Bien me consta que el autor, mi ilustre compatriota, se acercó palpitante de pena a la tumba de sus hermanos muertos y entregó estas pruebas a sus contemporáneos y a la posteridad sin odio y sin rencores. El inmolado de ayer es generoso y compasivo. La historia, empero, es inexorable; absuelve o condena, y ya flota en la atmósfera su fallo a semejanza de una maldición del Dante.
De mí puedo afirmar que otras veces he querido hacer algo para mantener viva la memoria de aquel día luctuoso en que la salvaje ferocidad de la demagogia desenfrenada colocó a los niños estudiantes en el coro de los mártires cubanos. Y he rasgado lo escrito, porque al trasladar al papel mis impresiones me aguijaba la necesidad de mojar la pluma en lágrimas o en sangre, y no gusto de invadir los fueros de la mujer.
Hoy, con la angustia en el pecho, cumplo un compromiso. Los que lean hasta el fin y se conmuevan, y se conmoverán cuantos tengan corazón humano, no lloren, no: todo el llanto vertido y por verter no borrará el estigma de los réprobos, marca de fuego grabada en la frente de los asesinos, moradores para siempre en los infiernos de la historia.

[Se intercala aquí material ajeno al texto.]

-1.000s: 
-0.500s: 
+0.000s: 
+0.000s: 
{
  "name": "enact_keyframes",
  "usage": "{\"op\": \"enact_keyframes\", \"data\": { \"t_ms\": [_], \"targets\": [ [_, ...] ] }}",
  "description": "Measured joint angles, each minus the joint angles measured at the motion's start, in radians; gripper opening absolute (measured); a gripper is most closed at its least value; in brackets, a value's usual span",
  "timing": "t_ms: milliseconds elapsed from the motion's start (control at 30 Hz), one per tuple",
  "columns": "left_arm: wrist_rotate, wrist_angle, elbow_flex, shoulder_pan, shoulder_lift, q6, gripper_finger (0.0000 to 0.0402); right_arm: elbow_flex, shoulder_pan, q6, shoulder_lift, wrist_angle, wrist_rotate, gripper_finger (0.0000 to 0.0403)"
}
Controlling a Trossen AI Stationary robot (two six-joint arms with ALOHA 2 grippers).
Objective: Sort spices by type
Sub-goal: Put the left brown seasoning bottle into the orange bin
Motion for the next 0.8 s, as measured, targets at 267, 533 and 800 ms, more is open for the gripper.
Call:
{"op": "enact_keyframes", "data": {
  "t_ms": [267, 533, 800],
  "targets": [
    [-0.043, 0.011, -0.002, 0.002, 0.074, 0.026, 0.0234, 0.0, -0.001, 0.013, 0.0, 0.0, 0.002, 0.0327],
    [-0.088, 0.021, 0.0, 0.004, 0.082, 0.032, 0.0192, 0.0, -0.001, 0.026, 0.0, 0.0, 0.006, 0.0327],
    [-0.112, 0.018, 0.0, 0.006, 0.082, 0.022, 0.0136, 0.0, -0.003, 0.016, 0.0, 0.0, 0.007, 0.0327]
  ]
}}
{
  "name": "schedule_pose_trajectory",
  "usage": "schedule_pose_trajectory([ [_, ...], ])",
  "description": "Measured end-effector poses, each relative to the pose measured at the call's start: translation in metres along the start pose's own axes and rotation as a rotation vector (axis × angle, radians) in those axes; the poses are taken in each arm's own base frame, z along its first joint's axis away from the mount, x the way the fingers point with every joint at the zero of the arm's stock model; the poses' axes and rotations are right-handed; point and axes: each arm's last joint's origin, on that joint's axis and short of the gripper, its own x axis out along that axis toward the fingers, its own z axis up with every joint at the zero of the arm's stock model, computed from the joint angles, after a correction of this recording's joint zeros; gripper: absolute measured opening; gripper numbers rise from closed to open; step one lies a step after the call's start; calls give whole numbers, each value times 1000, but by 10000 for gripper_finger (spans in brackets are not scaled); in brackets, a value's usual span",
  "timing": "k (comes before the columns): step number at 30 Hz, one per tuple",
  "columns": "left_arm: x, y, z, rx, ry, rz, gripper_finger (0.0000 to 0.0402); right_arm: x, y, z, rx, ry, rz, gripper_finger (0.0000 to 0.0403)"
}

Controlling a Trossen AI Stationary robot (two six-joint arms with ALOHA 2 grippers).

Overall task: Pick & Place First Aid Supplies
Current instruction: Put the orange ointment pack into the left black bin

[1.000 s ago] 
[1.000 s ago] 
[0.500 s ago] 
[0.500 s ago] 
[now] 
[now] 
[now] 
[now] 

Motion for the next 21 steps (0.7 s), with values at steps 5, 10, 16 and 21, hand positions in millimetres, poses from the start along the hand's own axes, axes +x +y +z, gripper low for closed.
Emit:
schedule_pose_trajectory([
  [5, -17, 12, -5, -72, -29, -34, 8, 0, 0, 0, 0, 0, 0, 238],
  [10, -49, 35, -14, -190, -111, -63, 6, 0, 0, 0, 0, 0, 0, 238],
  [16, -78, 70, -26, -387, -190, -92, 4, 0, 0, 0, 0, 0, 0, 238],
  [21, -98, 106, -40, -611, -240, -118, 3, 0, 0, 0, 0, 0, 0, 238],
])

Callan ellos ahora; mas se engañan quienes los supongan agobiados por la pesadumbre de los remordimientos o regenerados por el agua de tardía y estéril contrición. Callan porque están persuadidos de que su voz quedaría ahogada por la reprobación universal; callan, pero si mañana se encontrasen en análogas circunstancias a las que determinaron el horrendo crimen, pedirán satisfacción para su rabioso y forzado silencio actual con el sacrificio de otras víctimas.
Levanten los que lean su alma de entre el lodo de la tierra y murmuren una plegaria a Dios, pidiéndole perdón y misericordia para los verdugos del pasado y para los verdugos del porvenir …
(Santiago de Cuba, 30 de junio de 1890).
Tomado de Fermín Valdés-Domínguez: El 27 de noviembre de 1871, 3ra ed., Santiago de Cuba, Imprenta de Juan E. Ravelo, 1890, pp. 11-14.